- Task prompt:
Return every line from the records below in which the word "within" is found.

Dataset records: Begin

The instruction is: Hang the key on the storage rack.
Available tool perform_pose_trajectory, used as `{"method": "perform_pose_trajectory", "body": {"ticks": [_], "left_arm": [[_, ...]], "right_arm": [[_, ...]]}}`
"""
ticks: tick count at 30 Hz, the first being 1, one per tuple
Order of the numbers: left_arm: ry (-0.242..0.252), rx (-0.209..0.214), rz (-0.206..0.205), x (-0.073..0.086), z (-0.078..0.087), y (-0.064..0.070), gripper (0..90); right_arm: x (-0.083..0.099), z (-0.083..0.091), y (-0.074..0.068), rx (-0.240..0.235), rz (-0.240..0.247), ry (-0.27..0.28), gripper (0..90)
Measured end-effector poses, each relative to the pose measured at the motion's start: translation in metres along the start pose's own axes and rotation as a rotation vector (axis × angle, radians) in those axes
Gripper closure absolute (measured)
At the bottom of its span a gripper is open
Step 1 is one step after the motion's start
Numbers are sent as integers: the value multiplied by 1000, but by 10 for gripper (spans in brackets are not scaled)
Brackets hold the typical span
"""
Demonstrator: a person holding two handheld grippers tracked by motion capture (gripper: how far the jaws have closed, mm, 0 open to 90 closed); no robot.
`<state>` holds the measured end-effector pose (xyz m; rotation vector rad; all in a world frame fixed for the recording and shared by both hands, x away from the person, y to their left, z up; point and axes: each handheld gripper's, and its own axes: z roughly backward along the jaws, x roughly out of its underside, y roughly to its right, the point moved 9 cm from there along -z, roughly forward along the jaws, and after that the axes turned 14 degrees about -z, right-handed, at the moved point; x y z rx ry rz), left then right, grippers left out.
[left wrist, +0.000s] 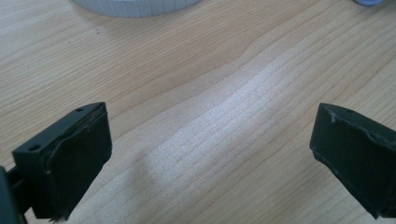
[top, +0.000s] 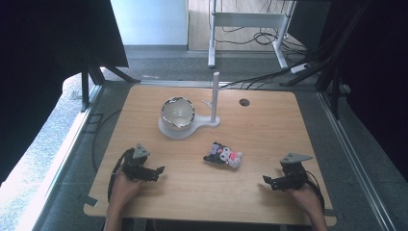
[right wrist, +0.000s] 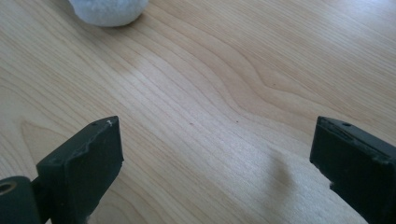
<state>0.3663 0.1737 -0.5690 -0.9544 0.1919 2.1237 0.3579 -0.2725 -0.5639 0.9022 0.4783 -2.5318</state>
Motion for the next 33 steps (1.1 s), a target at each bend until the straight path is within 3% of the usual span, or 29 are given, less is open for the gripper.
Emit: {"method": "perform_pose_trajectory", "body": {"ticks": [10, 23, 33], "left_arm": [[-8, 8, -16, 0, -2, 2, 0], [-21, 9, -19, 2, -4, 3, 0], [-17, 13, -16, 2, -3, 3, 0]], "right_arm": [[-13, -1, -13, -27, 77, -28, 40], [-26, -7, -21, -27, 108, -103, 32], [-38, -15, -29, -39, 160, -153, 35]]}}
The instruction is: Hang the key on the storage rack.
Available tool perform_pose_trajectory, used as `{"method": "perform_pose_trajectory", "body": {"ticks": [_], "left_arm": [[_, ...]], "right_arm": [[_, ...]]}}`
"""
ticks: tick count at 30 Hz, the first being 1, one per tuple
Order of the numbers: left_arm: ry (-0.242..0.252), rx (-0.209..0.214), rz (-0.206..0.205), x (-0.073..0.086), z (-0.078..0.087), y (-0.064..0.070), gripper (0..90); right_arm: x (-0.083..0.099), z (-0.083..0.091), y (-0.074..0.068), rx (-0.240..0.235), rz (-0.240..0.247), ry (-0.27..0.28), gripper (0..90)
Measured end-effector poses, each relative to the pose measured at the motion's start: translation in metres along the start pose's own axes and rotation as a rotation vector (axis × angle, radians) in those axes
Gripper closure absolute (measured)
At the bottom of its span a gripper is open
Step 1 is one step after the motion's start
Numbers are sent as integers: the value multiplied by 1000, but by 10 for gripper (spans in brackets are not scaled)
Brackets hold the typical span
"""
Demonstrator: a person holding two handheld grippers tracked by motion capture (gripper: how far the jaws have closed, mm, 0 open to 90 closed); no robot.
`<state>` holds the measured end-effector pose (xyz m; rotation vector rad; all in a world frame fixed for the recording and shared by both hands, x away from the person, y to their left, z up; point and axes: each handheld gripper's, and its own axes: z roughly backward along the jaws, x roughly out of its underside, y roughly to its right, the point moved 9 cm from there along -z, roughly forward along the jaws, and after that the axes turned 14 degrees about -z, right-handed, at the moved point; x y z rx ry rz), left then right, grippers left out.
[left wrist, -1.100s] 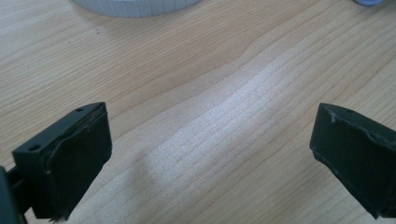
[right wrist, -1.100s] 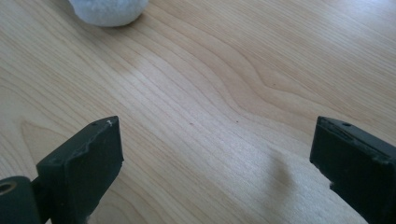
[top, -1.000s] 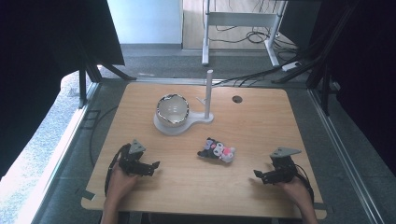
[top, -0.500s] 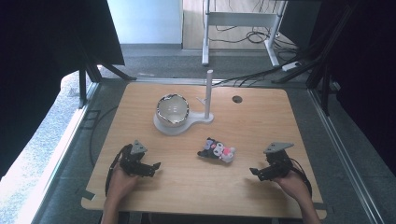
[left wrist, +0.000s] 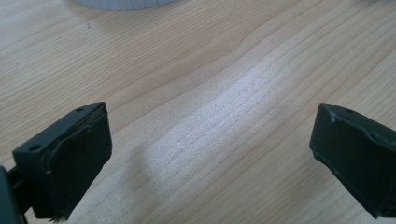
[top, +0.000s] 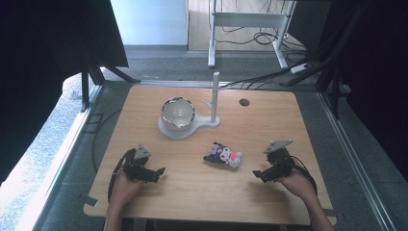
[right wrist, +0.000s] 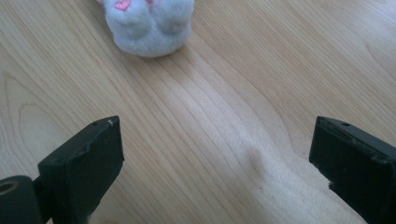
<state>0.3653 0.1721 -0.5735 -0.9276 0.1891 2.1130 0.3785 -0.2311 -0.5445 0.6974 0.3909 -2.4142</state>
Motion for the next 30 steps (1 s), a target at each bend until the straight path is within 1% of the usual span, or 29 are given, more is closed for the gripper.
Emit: {"method": "perform_pose_trajectory", "body": {"ticks": [1, 4, 6, 7, 8, 11, 12, 14, 19, 21, 24, 25, 26, 27, 30], "left_arm": [[-2, 0, 0, 0, 0, 0, 0], [-2, -1, 3, 1, 0, -1, 0], [-2, -1, 5, 1, 0, -1, 0], [-2, -1, 6, 1, 0, -1, 0], [-1, -1, 8, 1, 1, -2, 0], [1, -1, 14, 1, 1, -2, 0], [1, 0, 14, 2, 1, -2, 0], [0, -1, 16, 2, 1, -2, 0], [3, 1, 19, 1, 1, -2, 0], [0, 3, 16, 2, 1, -2, 0], [2, 5, 16, 2, 1, -2, 0], [1, 5, 16, 2, 1, -2, 0], [0, 5, 16, 2, 0, -2, 0], [-1, 5, 16, 2, 0, -2, 0], [-2, 7, 15, 2, 0, -1, 0]], "right_arm": [[-4, -1, -1, -2, 9, -10, 38], [-7, -3, -2, -5, 17, -21, 42], [-12, -6, -4, -8, 34, -49, 49], [-12, -6, -4, -8, 34, -49, 49], [-15, -9, -6, -10, 45, -65, 54], [-18, -11, -9, -13, 56, -80, 56], [-21, -13, -11, -13, 71, -92, 58], [-23, -14, -12, -13, 76, -97, 59], [-34, -22, -21, -24, 111, -142, 63], [-35, -23, -22, -27, 114, -149, 63], [-41, -27, -26, -35, 122, -168, 63], [-45, -30, -29, -42, 138, -177, 63], [-45, -30, -29, -42, 138, -177, 63], [-48, -32, -33, -57, 146, -187, 62], [-51, -35, -37, -69, 154, -201, 60]]}}
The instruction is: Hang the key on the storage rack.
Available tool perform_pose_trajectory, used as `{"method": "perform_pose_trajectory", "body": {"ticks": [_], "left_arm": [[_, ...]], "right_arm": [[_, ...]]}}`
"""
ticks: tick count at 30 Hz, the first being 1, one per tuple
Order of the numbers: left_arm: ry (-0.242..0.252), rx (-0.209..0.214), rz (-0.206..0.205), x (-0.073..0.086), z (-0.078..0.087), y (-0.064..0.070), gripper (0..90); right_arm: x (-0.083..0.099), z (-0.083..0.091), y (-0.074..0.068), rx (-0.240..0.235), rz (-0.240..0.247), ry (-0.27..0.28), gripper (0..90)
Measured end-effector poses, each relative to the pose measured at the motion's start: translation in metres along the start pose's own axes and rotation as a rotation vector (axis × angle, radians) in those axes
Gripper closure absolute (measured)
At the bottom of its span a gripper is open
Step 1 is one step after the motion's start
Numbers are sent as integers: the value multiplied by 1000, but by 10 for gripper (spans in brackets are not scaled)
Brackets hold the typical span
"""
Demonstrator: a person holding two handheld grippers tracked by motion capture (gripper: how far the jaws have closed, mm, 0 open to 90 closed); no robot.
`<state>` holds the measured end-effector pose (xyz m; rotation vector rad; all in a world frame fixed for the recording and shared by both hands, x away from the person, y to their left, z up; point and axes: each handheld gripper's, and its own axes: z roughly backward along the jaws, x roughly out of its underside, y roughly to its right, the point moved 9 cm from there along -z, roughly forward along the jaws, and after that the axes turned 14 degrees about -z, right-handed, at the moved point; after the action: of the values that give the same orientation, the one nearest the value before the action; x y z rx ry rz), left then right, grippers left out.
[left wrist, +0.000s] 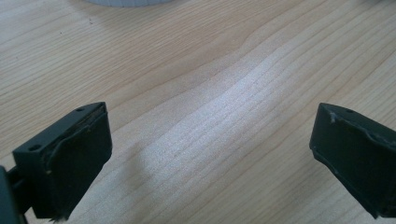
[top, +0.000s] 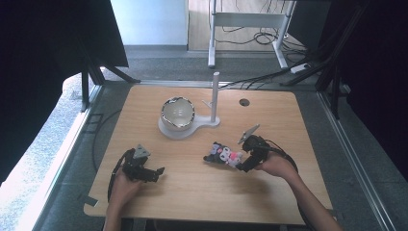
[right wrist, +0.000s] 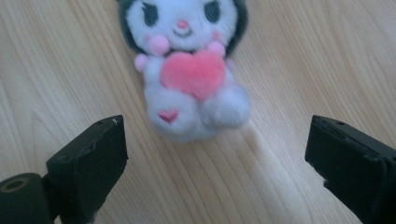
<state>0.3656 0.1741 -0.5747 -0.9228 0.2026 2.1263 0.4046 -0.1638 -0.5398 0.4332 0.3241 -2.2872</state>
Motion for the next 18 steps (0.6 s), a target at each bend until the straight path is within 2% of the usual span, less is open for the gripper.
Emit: {"method": "perform_pose_trajectory", "body": {"ticks": [9, 18], "left_arm": [[-4, 10, -8, 0, -1, 2, 0], [-4, 13, -12, 0, -1, 3, 0]], "right_arm": [[-18, -14, -11, -16, 51, -75, 56], [-35, -29, -18, 12, 116, -197, 95]]}}
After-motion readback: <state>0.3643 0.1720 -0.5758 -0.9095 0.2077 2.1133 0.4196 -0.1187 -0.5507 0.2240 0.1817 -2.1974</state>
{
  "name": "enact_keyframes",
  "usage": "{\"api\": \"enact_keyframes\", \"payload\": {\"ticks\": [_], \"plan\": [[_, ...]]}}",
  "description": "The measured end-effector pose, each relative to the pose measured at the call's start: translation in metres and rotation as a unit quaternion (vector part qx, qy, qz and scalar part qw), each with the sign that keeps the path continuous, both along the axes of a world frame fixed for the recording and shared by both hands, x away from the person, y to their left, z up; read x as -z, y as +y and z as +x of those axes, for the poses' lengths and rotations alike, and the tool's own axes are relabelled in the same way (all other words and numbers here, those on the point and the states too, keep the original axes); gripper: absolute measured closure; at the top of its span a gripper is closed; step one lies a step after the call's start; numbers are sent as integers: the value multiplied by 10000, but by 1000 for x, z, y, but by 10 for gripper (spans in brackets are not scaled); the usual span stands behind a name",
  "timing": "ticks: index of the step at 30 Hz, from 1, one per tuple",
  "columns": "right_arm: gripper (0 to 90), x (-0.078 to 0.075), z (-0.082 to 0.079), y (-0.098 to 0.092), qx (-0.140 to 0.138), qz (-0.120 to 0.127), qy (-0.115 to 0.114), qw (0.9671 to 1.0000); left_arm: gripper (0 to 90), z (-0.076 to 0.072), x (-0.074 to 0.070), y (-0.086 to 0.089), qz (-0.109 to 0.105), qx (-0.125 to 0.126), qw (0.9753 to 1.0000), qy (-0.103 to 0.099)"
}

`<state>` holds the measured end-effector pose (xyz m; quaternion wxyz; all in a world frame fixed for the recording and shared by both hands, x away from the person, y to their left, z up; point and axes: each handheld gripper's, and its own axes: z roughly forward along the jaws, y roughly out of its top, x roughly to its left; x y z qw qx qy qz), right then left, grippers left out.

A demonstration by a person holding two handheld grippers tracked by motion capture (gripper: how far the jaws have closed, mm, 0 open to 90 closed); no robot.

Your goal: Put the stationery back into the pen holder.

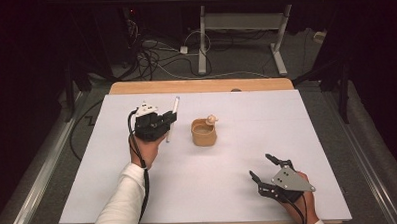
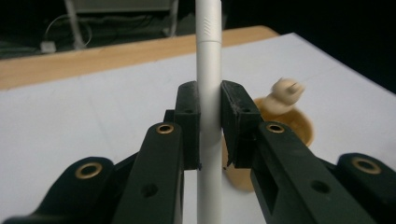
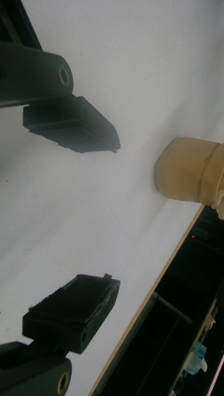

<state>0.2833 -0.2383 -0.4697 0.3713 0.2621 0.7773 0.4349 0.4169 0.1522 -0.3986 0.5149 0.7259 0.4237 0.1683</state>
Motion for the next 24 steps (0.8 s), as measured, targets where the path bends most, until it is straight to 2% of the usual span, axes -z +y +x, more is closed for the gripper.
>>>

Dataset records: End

- Exercise response:
Motion for the next 33 steps (1.1 s), a target at each bend until the straight path is within 3% of the usual span, or 29 are given, less is open for the gripper.
Motion for the next 30 steps (1 s), a target at each bend until the straight path is within 1% of the usual span, or 29 are given, more is closed for the gripper.
Motion for the next 18 steps (0.6 s), a target at each bend until the straight path is within 2% of the usual span, less is open for the gripper.

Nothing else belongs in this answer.